An Analysis of the Current EB-5 Market in China

By Winnie Ng

Mainland China-born investors have claimed about 80 percent of the 10,000 EB-5 visas available each year since 2012, surpassing all other countries combined, according to statistics from the U.S. Department of State. The popularity of the program has been challenged by a few obstacles in recent months: the projected visa wait time, uncertainty of EB-5 legislation and recent changes in Chinese constitutional law.

MAIN ISSUE: VISA BACKLOG

Although Mainland China-born investors have been subject to a visa backlog since May 2015, this did not stop Chinese investors from investing in 2015 and 2016 because the projected wait time between the time EB-5 investors file their I-526 petition and the time investors can apply for their conditional green card was only about two years.
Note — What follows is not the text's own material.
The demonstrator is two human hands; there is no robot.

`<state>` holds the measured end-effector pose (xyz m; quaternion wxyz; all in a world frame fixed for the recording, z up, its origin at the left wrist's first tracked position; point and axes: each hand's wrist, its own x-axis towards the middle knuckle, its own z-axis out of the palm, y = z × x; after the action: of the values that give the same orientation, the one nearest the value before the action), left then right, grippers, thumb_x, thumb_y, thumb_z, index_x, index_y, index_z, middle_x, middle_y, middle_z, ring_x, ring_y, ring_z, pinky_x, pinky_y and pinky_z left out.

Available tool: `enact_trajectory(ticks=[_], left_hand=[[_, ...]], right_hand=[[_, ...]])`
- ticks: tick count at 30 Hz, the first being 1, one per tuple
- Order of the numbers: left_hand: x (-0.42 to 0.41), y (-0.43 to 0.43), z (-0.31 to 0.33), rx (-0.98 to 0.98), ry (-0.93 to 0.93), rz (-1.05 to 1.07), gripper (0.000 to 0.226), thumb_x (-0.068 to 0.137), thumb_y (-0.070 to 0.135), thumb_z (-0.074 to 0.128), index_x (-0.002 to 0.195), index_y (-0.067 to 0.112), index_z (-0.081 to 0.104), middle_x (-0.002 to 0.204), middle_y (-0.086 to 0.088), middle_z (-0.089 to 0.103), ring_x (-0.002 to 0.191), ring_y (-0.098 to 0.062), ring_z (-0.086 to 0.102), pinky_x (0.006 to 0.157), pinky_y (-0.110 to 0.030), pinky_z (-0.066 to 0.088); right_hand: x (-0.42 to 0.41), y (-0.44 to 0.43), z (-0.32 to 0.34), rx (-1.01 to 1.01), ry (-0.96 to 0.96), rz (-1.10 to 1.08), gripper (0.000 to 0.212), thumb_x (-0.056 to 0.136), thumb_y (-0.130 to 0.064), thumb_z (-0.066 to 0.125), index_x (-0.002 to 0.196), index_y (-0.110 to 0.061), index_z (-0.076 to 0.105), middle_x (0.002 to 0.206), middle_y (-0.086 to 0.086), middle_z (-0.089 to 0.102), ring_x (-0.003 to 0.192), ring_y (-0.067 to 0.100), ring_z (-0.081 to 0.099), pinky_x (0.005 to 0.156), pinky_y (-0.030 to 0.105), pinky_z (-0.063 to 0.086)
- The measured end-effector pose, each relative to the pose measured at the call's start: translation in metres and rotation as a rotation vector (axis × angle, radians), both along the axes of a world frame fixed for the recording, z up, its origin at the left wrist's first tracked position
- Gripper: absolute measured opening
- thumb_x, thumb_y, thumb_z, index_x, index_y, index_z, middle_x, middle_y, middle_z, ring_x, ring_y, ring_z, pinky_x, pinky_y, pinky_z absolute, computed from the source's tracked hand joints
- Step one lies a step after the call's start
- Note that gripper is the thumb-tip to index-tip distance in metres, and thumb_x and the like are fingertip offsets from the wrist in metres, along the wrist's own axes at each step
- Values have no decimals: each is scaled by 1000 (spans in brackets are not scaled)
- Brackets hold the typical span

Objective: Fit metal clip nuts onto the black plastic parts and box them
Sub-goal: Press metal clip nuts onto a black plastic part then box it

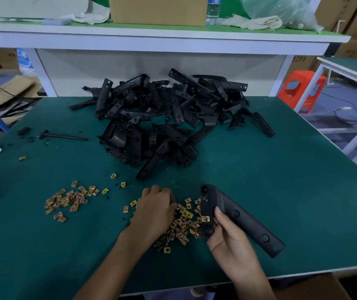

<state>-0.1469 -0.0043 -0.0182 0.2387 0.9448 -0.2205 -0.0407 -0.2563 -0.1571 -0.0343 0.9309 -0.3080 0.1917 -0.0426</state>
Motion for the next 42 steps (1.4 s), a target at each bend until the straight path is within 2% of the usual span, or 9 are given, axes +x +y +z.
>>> enact_trajectory(ticks=[5, 8, 12, 16, 19, 24, 30, 35, 42], left_hand=[[7, 2, 1, 14, 90, 8, 22, 99, 42, 56, 113, 26, 59, 115, 1, 48, 115, -21, 38, 94, -31, 37], [11, 2, 4, -14, 172, 10, 10, 96, 40, 61, 99, 34, 54, 110, 4, 45, 115, -18, 36, 90, -29, 35], [10, 2, 2, -26, 160, 7, 10, 97, 41, 60, 102, 35, 54, 110, 5, 46, 114, -18, 37, 92, -30, 36], [11, 3, 3, 3, 145, -40, 19, 98, 38, 58, 116, 34, 61, 111, 4, 44, 115, -21, 36, 94, -33, 36], [10, 3, 8, 31, 101, -50, 16, 97, 36, 60, 112, 31, 62, 108, 6, 45, 114, -21, 39, 95, -34, 38], [-9, -1, 24, -396, 221, 59, 3, 93, 34, 64, 95, 35, 61, 94, 18, 64, 90, 0, 59, 74, -20, 44], [-38, -19, 41, -1005, 589, 143, 18, 91, 12, 70, 97, 29, 75, 85, 11, 73, 80, -2, 66, 72, -14, 50], [-50, -24, 46, -1104, 739, 166, 14, 89, 5, 70, 88, 16, 79, 88, -4, 77, 79, -9, 68, 72, -19, 52], [-52, -24, 47, -1174, 785, 146, 17, 89, 5, 69, 85, 18, 80, 78, 1, 73, 67, -5, 63, 64, -18, 50]], right_hand=[[0, 0, -1, -13, 4, 10, 43, 81, -17, 67, 123, -7, 73, 129, 20, 68, 116, 29, 68, 97, 41, 56], [-1, 0, -1, -14, -3, 16, 42, 80, -16, 68, 121, -6, 74, 123, 19, 71, 107, 26, 72, 86, 38, 62], [-1, -1, -2, -13, -12, 8, 35, 80, -15, 68, 113, -10, 78, 117, 17, 73, 100, 23, 74, 75, 34, 62], [0, -1, -3, -8, -13, 12, 35, 78, -16, 71, 112, -11, 79, 120, 17, 73, 103, 24, 73, 78, 35, 61], [0, -1, -3, -13, -16, 19, 38, 78, -17, 71, 114, -10, 78, 120, 17, 72, 104, 25, 73, 78, 35, 61], [0, -1, 0, 5, -34, 28, 38, 81, -18, 68, 117, -7, 76, 119, 16, 73, 102, 23, 74, 75, 33, 61], [-3, 0, 5, -19, -54, 53, 32, 87, -20, 63, 114, -10, 78, 118, 15, 74, 106, 23, 73, 81, 33, 60], [-4, -1, 4, -18, -43, 57, 36, 94, -21, 58, 124, -7, 72, 128, 19, 68, 116, 27, 68, 88, 36, 58], [-5, -2, 2, -22, -50, 56, 35, 100, -20, 52, 127, -6, 70, 129, 19, 68, 118, 27, 67, 89, 34, 57]])
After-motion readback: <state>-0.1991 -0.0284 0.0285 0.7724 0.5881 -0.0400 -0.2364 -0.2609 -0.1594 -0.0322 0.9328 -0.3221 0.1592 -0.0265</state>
However, if the current 10,000-visa quota and allocation system of one visa per applicant (instead of one visa per investor as many believe is the original intent of Congress) do not change, the current wait will likely become eight, nine or 10 years or longer for new investors who file.

On April 23, 2018, Charlie Oppenheim, Chief of the Visa Controls Office at the U.S. Department of State, projected that the backlog will eventually grow to 15 years for new investors. Although there are many factors that will likely cause the wait time to decrease, this projection caused a strong reaction to the Chinese market. Since this shocking announcement, many Chinese agents have started to focus on marketing other countries’ investment immigration programs instead of EB-5.

While many people in the EB-5 industry understands that lobbying efforts may succeed and the final EB-5 legislation may provide for some type of relief and clear the current visa backlog in the future, the current projected wait time have caused investors who are already in the waiting line to panic and new investors to hesitate about investing.

Many investors who have already filed their I-526 petitions fear that the their dependent children to age out if the wait becomes 10 years or longer. If so, then the EB-5 visa will become meaningless to these investors. Many investors are concerned that their money would have to remain at-risk much longer with the increasing visa wait time, and that they may be forced to redeploy their money into higher risk projects. These are some of the reasons for an increased number of investors who have withdrawn or are considering withdrawing their I-526 petitions.

Investors should understand that until new EB-5 legislation or regulations are passed, no one knows if the waiting period will actually grow to 10 or 15 years. Moreover, if more and more investors withdraw, the visa backlog will decrease. Thus, those who continue to wait will likely be rewarded with a shorter wait time than expected.

Despite the current projected backlog, new investors are still investing today. While the number of interested Mainland China-born investors has noticeably decreased, investors who apply today are those who plan ahead and are not discouraged by the current projected backlog. Most of these investors have children who are under six years old, are sure about their immigration goals, and are willing to wait.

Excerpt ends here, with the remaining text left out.